The Japanese Ministry of Internal Affairs and Communications revealed in a recent report that 2/3 of cyber attacks in 2016 were aimed at Internet of Things (IoT) devices. This coupled with preparing for the 2020 Olympics, resulted in the Japenese Government passing a law to allow for penetration testing on citizens’ IoT devices.
This will form part of a survey from the National Institute of Information and Communications Technology (NICT). With Japan’s Ministry of Internal Affairs and Communications, the NICT will gather a list of unsecured devices and pass these onto the Internet Service Providers (ISP).
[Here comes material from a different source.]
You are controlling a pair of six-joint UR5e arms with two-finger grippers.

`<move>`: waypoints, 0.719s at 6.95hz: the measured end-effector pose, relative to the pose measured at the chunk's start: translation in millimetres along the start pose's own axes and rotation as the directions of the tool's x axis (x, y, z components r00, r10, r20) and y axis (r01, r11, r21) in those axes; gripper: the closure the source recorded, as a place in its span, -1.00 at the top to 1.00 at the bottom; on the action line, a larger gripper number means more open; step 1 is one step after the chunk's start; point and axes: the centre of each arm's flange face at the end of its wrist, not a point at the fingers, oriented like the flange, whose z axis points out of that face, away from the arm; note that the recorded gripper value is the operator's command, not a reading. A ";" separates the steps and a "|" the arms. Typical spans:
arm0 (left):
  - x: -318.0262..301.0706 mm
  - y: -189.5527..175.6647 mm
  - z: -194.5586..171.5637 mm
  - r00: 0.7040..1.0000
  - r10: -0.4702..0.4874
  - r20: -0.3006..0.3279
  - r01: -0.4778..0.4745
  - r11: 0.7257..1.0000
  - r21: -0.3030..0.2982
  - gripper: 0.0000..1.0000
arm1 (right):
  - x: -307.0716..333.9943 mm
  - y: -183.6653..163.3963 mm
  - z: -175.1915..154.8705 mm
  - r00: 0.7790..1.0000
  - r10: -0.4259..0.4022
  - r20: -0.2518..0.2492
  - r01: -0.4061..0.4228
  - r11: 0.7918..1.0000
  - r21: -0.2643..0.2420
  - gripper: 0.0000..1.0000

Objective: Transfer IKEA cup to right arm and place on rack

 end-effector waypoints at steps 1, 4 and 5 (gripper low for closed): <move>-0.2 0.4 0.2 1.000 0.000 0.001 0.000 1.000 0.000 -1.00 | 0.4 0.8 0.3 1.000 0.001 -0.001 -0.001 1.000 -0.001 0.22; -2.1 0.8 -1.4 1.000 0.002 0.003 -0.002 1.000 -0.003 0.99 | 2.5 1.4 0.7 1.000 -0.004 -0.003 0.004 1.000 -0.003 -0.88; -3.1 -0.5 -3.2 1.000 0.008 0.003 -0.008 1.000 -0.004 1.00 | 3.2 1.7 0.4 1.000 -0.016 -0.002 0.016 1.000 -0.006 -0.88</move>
Thereafter, authorities and ISPs will let individuals know the weaknesses they will need to remedy such as passwords. The NICT will test over 200 million IoT devices including cameras, appliances and routers.
IoT is a target for hackers
The rise in dependency on machines and the internet has led to the increase of the two being combined. Together it has become the internet of things. Most devices, from kitchen appliances to the refrigerator can now connect to the internet as a smart way to manage appliances. This provides benefits including the ability to maximise the use of data, providing a convenient and efficient service or lifestyle. With this in mind, passwords are the most common authentication procedure on these devices. A weak password will, therefore, allow for easy deployments of IoT and router botnets. These botnets can take over devices to cause disruption to devices’ services.
Testing is crucial
On the lead up to Olympic games, governments have in the past tested the IT infrastructure in attempts to mitigate chances of successful attacks. For example, Rio had carried out around 8000 testings with 400 flaws found in 125 of the tests susceptible to malware attacks. Attackers target the Olympics as it is a global event that catches the attention of many countries. It is also a platform with big opportunities for nation-state attackers to gain publicity and valuable information. It also provides a profitable advantage for cybercrime groups.
The law passed by the Japanese government is crucial following past public events. Instances include the Pyeongchang Winter Olympics in South Korea. The malware, Olympic Destroyer, deployed in 2018 and affected internet and television services. Another instance is where the Ukrainian intelligence service reported Russian hackers attempted to use VPN Filter to disrupt broadcasts of the 2017 UEFA Champions League final. Other Olympic attacks include DDoS attacks on power systems at the 2012 London Olympics. Although successfully mitigating a majority of attacks, the Rio Olympics in 2016 succumbed to DDoS attacks. It eventually became the longest 500Gbps+ attack to date.
The project will start next month. Japan are using other measures to tackle threats posed to the 2020 Games with the use of facial recognition.